Kontron Launches Cost-Saving Cloud Platform For MSPs
Symkloud offers an app-ready, energy-efficient datacentre platform for cloud providers
Kontron has launched a cloud platform it claims will help managed service providers simplify the deployment of web-based, machine-to-machine (M2M), and mobile applications in cloud infrastructures.
The vendor said the platform is designed to fill the gap between commodity and cloud servers by minimising energy consumption, OpEx (operational expenditure) costs, and to be easy to scale and manage.

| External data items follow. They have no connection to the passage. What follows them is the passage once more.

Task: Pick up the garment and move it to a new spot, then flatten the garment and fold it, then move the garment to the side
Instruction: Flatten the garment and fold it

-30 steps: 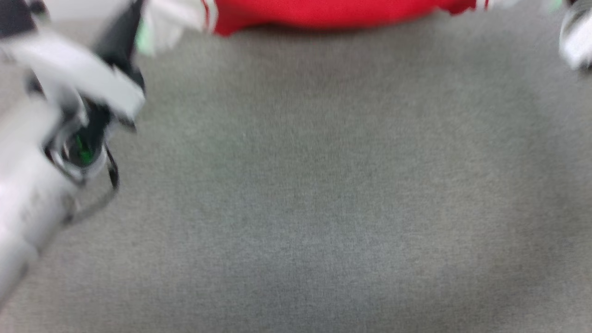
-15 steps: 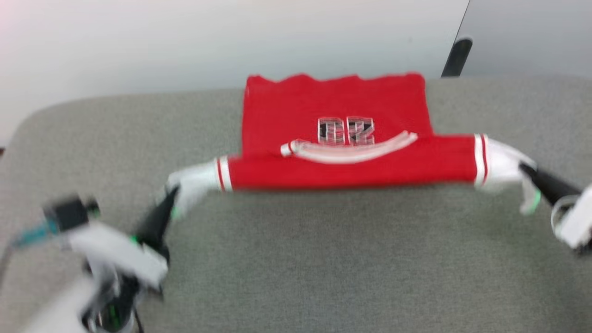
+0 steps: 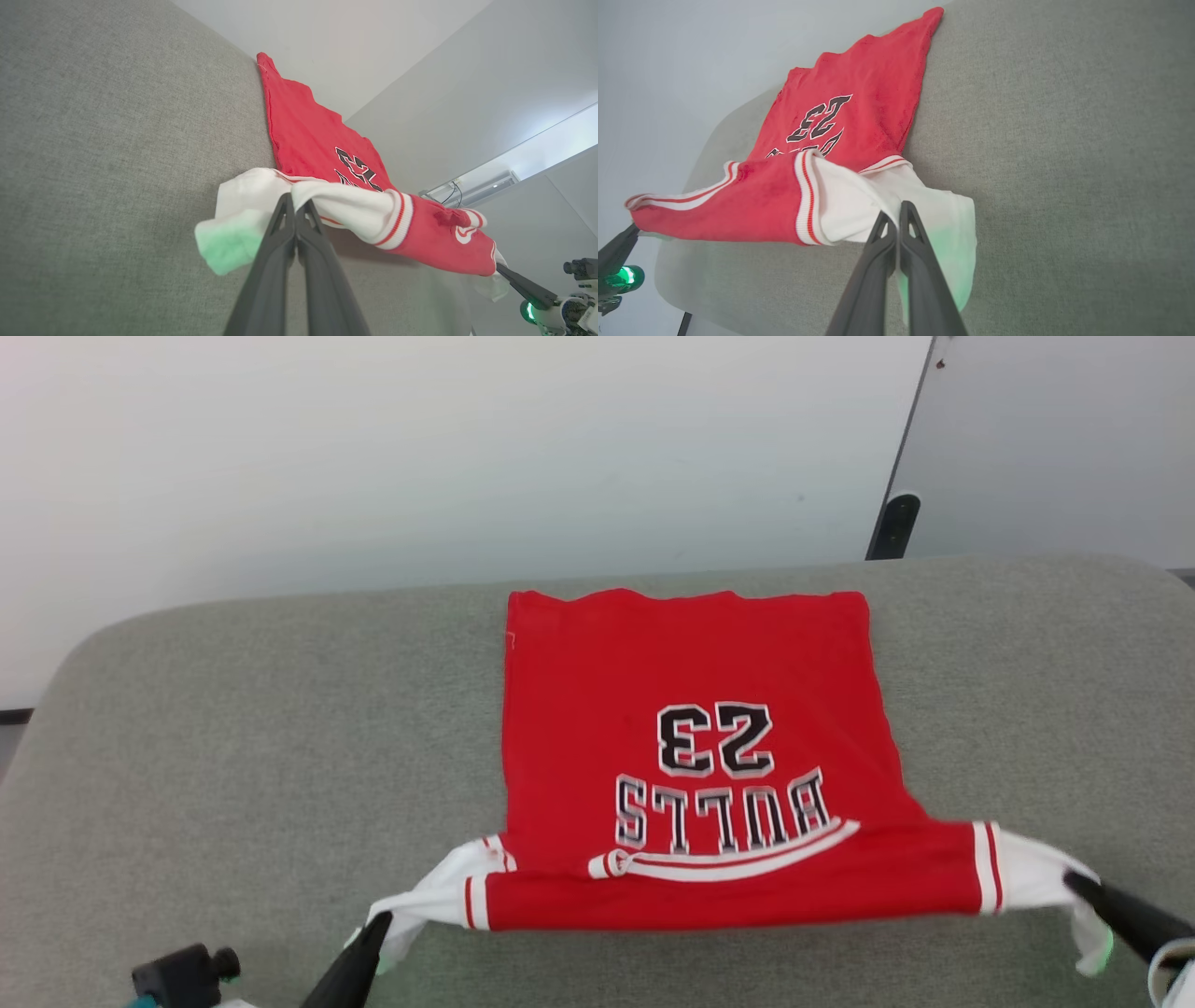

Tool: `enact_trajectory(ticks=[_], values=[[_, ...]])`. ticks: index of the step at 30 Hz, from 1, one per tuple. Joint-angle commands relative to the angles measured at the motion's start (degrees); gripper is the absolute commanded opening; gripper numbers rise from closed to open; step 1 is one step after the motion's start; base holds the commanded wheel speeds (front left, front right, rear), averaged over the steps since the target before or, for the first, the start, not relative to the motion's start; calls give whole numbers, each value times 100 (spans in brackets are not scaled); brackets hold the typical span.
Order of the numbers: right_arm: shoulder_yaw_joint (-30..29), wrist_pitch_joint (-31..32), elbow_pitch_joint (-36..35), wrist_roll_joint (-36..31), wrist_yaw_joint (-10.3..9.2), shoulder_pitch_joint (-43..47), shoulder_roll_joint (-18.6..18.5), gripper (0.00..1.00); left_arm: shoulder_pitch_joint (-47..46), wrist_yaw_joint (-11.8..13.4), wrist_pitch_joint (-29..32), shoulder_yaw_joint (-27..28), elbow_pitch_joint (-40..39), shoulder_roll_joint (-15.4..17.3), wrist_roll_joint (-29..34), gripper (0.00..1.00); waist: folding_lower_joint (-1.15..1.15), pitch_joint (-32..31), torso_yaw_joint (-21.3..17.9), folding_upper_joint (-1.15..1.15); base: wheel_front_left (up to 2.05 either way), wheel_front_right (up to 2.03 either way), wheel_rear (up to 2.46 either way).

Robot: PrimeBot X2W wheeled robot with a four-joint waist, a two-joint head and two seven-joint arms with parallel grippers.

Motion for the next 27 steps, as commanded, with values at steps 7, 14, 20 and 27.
enact_trajectory(ticks=[7, 14, 20, 27], values=[[-390, 199, 154, -786, -6, 473, 554, 0, 104, 95, -24, -75, 596, -378, 290, 0, 0, 90, -79, 0, 0, 0, 0], [-541, 471, 613, -1392, -6, 541, 1167, 0, -102, -72, 32, -322, 1481, -683, 417, 0, 0, 161, -83, 0, 0, 0, 0], [-505, 586, 949, -1741, -6, 445, 1431, 0, -304, -185, 111, -512, 2131, -841, 563, 0, 0, 285, -57, 0, 0, 0, 0], [-376, 568, 1404, -1963, -7, 329, 1669, 0, -462, -250, 154, -712, 2844, -1033, 649, 0, 0, 385, -31, 0, 0, 0, 0]])
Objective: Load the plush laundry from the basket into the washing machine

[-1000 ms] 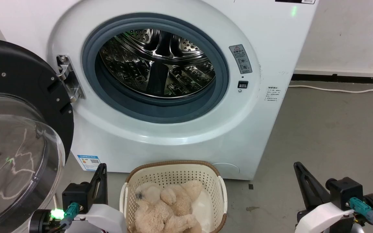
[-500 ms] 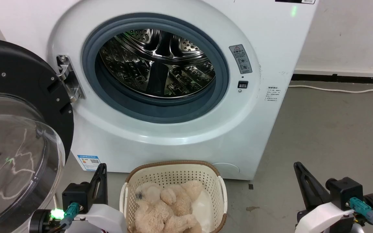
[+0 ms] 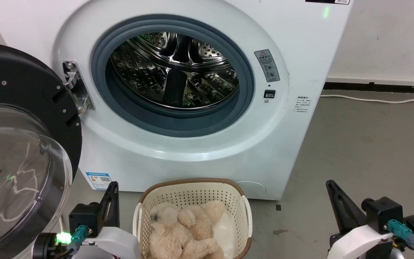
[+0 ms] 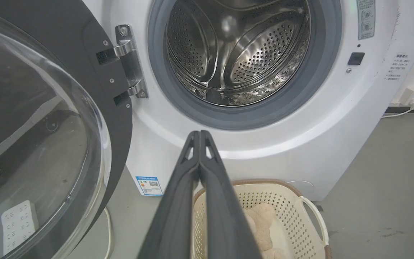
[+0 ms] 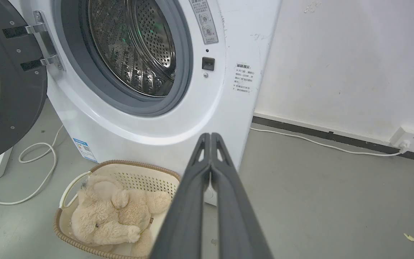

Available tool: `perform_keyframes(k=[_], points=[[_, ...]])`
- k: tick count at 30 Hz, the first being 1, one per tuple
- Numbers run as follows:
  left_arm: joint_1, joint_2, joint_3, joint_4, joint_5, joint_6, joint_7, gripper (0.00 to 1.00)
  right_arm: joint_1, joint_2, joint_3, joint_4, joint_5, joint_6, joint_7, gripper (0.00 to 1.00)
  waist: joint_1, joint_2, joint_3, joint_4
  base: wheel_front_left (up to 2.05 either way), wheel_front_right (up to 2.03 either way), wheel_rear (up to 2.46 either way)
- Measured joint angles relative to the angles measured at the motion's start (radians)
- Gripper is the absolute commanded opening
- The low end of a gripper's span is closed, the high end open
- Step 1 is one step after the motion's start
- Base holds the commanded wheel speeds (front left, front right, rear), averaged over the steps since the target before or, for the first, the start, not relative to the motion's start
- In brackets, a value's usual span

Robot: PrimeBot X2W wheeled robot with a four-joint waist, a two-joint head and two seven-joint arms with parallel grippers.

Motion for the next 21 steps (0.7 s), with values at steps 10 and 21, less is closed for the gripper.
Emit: perform_keyframes(k=[10,21], points=[[0.001,0.0,-0.012,0.002,-0.01,0.001,-0.002,1.0,0.001,0.0,0.001,0.001,0.009,0.0,-0.002,1.0,0.0,0.0,0.0,0.0,0.0,0.0,0.0],[0.001,0.0,-0.04,0.016,-0.047,0.006,-0.027,1.0,0.004,0.0,0.002,0.0,0.041,0.0,-0.024,1.0,0.0,0.0,0.009,-0.005,0.0,0.0,0.0]])
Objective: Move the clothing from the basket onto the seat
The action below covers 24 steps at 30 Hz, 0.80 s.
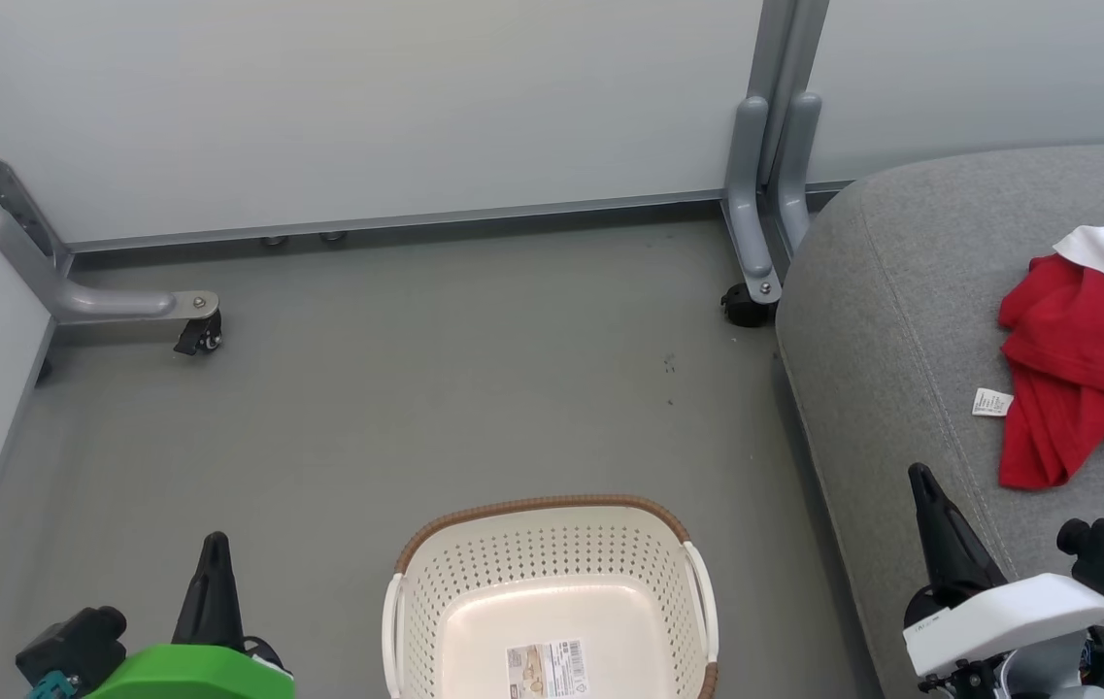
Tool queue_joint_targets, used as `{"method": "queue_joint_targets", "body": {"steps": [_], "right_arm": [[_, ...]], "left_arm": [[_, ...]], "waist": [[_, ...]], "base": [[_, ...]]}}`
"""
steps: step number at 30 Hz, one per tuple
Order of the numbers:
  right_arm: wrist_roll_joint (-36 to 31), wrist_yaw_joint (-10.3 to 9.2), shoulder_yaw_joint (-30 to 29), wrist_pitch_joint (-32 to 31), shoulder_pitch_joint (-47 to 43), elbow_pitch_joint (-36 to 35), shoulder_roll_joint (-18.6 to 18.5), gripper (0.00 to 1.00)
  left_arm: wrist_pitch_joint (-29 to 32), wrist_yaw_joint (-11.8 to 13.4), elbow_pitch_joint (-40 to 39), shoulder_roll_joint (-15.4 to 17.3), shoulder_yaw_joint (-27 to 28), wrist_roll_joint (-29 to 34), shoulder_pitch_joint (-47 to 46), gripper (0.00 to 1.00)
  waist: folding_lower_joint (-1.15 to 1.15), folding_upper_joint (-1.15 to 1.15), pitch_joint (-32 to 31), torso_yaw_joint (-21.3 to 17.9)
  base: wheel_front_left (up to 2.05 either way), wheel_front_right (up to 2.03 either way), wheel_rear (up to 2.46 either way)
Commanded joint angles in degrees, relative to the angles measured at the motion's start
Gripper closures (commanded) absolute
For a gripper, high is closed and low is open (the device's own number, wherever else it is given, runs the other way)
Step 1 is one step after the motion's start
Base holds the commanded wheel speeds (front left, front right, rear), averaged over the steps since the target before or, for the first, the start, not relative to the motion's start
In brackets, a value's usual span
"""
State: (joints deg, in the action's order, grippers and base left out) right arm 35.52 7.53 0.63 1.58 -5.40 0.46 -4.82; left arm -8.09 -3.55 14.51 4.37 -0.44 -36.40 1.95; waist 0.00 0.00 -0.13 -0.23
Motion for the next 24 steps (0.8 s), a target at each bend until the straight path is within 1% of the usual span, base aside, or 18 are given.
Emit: {"method": "queue_joint_targets", "body": {"steps": [1, 13, 24], "right_arm": [[2.3, -0.02, -0.3, -0.2, 1.6, -0.1, -0.6, 1.0], [12.7, -0.02, -0.8, -1.0, 3.4, 2.3, -0.7, 1.0], [20.8, -0.02, -1.3, -1.8, 4.9, 4.2, -0.6, 1.0]], "left_arm": [[0.5, -0.4, -1.0, 0.0, 0.4, -2.3, -1.9, 1.0], [3.0, -1.0, -0.9, -0.3, 1.6, -11.9, -3.1, 1.0], [5.0, -1.5, -0.9, -0.5, 2.6, -19.5, -4.1, 1.0]], "waist": [[0.0, 0.0, 0.0, 0.0], [0.0, 0.0, 0.0, 0.0], [0.0, 0.0, 0.1, 0.1]], "base": [[0.0, 0.0, 0.0], [0.0, 0.0, 0.0], [0.0, 0.0, 0.0]]}}
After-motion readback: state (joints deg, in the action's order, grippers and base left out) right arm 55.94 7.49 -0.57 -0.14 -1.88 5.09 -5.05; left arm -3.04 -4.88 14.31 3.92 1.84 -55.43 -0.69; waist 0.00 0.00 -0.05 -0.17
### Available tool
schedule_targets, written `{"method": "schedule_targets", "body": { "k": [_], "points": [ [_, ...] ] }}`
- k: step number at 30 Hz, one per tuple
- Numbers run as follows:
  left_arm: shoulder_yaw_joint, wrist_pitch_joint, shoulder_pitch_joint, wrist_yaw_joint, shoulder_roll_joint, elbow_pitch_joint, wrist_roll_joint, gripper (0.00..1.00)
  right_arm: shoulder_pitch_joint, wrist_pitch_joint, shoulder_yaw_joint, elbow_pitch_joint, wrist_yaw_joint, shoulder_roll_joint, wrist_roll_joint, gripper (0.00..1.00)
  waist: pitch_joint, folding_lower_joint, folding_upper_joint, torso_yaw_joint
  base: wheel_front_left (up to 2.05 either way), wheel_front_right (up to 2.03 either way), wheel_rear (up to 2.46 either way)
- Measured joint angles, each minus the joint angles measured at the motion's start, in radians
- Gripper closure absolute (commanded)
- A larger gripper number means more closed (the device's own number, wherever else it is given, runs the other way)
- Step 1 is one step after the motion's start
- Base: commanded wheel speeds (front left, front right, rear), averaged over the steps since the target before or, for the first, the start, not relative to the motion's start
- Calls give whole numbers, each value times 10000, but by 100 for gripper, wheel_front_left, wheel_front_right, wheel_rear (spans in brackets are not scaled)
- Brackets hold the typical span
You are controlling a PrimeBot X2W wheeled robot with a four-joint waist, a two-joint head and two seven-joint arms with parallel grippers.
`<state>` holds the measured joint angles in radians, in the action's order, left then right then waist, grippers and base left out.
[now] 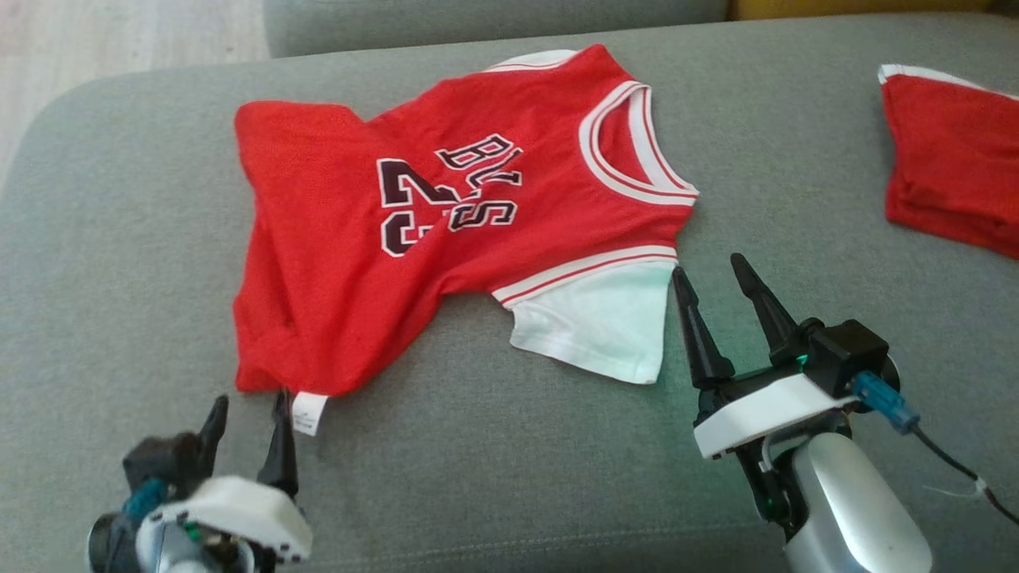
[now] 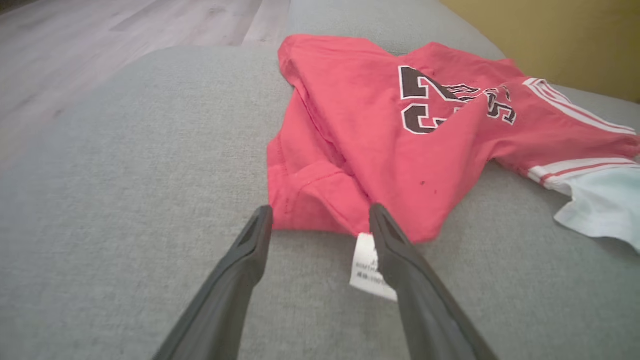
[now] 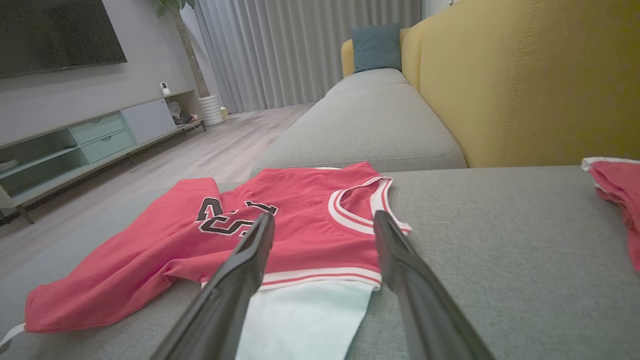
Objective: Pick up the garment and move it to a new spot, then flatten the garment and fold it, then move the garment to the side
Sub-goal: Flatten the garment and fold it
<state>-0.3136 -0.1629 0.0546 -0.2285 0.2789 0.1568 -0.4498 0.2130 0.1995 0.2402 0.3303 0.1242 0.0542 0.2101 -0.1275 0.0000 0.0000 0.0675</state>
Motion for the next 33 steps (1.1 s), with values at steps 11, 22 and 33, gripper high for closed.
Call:
{"method": "schedule_targets", "body": {
  "k": [11, 22, 33],
  "points": [
    [464, 67, -1415, 257, -360, 1962, -784, 0, 30, 0, -21, -107, 0, 0, -4, 0, -545, 0, 0, 309, 0, 0, 0],
    [650, -8, -2020, 366, -485, 2725, -1103, 19, 283, 82, -19, -105, 0, 0, -2, 0, -917, 0, 0, 437, 0, 0, 0],
    [621, -52, -2229, 403, -483, 2809, -1101, 98, 387, 211, -17, 71, 0, 0, 75, 0, -1061, 0, 0, 562, 0, 0, 0]
  ]
}}
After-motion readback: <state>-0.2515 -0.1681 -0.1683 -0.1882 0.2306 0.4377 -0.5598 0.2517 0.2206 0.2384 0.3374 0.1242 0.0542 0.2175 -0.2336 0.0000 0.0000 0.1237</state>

According to Kontron, the platform combines modular integration of switching, load balancing and processing into a low power and compact 2U, 21-inch deep design.
Saving energy
Kontron Symkloud requires four to eight times fewer fibre and copper cables because of its integrated switching infrastructure. The company said the platform’s power management adapts energy consumption to the actual workload, dynamically powering up or winding down processors independently for significant energy savings.
It said the platform’s overall modular approach makes the product processor agnostic and capable of running numerous applications across multiple independent low-power, high-performance processors.
Benoit Robert, Kontron executive director of product management, said the idea behind Symkloud was to design a server and platform “that made it incredibly easy to build out cloud-based networks”. He added that the cloud platform was “versatile, condensed with rack-level functionalities, and still attractively priced for a cloud computing market”.
Rob Bamforth, principal mobile industry analyst at Quocirca, said that for Mobile Network Operators (MNOs) the delivery of subscription-based applications is becoming a main focus as it is beginning to affect end-user reputation.
“Without the correct infrastructure and server system, these operators will end up delivering unfulfilled tariff promises, making their charges unjustified,” he said.
“These MNOs will need to begin investing in a carrier platform that not only delivers a wide range of bandwidth hungry applications to their end-users, but also allow for cloud platforms that enable M2M and ‘Internet of all things’ communications to be their gateway to efficient data management and scalability.”